关 键 词:机器学习  土壤自动制图  分类树  规则提取
文章编号:1009-2242(2004)02-0140-04

Automated Soil Mapping by Using Classification Tree Algorithm
ZHOU Bin,WANG Fan,WANG Ren-chao.Automated Soil Mapping by Using Classification Tree Algorithm[J].Journal of Soil and Water Conservation,2004,18(2):140-143,147.
Authors:ZHOU Bin  WANG Fan  WANG Ren-chao
Abstract:A machine-learning approach to automated building of knowledge bases for soil mapping was presented. Classification tree algorithm was applied to generate knowledge from training data. With this method, building a knowledge base for automated soil mapping is easier than using the conventional knowledge acquisition approach. The knowledge base built by classification tree was used by the knowledge classifier to perform the soil type classification of Longyou area, Zhejiang Province, China using Landsat TM bi-temporal imageries and GIS data.

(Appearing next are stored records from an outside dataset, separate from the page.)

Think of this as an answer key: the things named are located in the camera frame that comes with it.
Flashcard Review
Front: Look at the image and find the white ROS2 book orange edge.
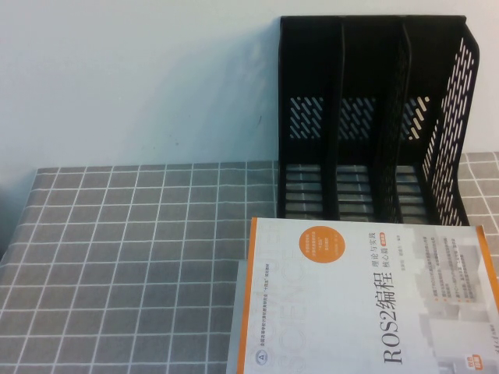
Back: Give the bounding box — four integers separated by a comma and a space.
233, 216, 499, 374

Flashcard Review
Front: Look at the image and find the black three-slot book stand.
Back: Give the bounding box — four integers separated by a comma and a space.
274, 14, 480, 228

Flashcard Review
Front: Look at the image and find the grey checked tablecloth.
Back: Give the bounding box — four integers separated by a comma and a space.
0, 150, 499, 374

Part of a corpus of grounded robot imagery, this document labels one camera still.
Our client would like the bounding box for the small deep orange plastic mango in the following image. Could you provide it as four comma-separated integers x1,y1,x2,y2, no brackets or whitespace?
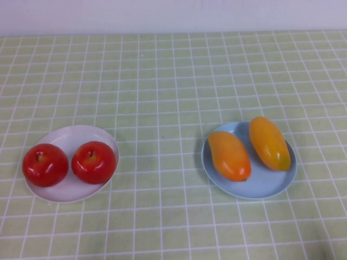
208,131,252,183

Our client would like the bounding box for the red plastic apple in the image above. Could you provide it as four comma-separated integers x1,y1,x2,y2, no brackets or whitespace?
71,140,117,185
22,143,69,187

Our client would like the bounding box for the large yellow-orange plastic mango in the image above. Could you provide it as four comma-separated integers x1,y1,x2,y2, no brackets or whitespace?
248,116,292,172

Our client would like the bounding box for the light blue round plastic plate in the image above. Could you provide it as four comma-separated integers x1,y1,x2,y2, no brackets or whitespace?
201,121,298,200

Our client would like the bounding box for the white round plastic plate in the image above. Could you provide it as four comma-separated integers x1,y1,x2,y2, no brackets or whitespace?
23,124,120,204

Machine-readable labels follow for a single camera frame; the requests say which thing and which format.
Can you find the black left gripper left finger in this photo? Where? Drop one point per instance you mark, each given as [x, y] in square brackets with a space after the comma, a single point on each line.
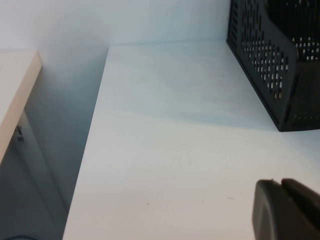
[267, 212]

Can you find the black plastic book stand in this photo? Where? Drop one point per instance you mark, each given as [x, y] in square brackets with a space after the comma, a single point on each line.
[265, 50]

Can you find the small metal bracket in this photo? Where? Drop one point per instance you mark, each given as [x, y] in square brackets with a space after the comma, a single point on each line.
[19, 135]

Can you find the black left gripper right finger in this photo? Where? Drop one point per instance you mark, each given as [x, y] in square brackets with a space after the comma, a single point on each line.
[305, 200]

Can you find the beige side table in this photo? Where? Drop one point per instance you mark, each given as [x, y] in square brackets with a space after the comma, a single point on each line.
[15, 87]

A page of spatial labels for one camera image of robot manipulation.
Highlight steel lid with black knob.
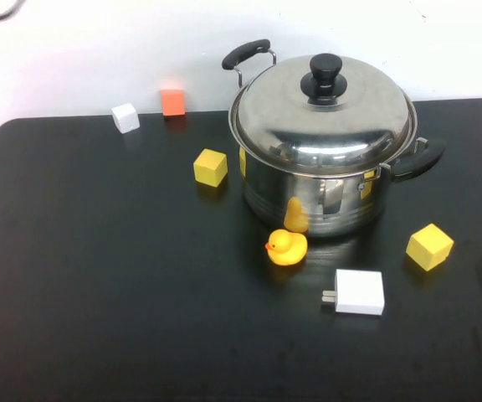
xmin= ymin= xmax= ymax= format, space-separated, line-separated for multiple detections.
xmin=228 ymin=53 xmax=414 ymax=176

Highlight yellow foam cube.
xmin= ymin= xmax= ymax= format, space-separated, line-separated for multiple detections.
xmin=405 ymin=223 xmax=455 ymax=272
xmin=192 ymin=147 xmax=228 ymax=186

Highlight yellow rubber duck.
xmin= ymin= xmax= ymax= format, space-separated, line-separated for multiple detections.
xmin=264 ymin=228 xmax=309 ymax=266

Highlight orange foam cube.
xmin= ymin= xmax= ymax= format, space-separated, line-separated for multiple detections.
xmin=160 ymin=88 xmax=186 ymax=117

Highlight white foam cube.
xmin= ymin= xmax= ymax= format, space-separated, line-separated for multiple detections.
xmin=111 ymin=102 xmax=141 ymax=135

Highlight white power adapter plug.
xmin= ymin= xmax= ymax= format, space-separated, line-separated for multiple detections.
xmin=320 ymin=268 xmax=385 ymax=316

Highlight stainless steel pot black handles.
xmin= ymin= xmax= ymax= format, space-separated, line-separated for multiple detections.
xmin=221 ymin=39 xmax=448 ymax=239

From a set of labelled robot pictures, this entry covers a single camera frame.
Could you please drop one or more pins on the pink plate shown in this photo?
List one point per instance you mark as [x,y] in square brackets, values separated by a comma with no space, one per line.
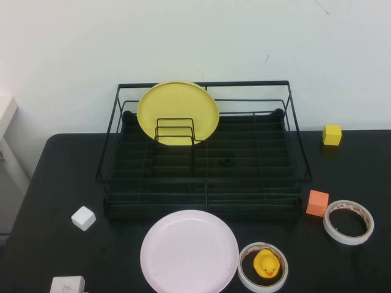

To evaluate the performance of the resultant knowledge bases, the classification result was compared to existing soil map based on field survey. The accuracy assessment and analysis of the resultant soil maps suggest that the knowledge bases built by the machine-learning method was of good quality for mapping distribution model of soil classes over the study area.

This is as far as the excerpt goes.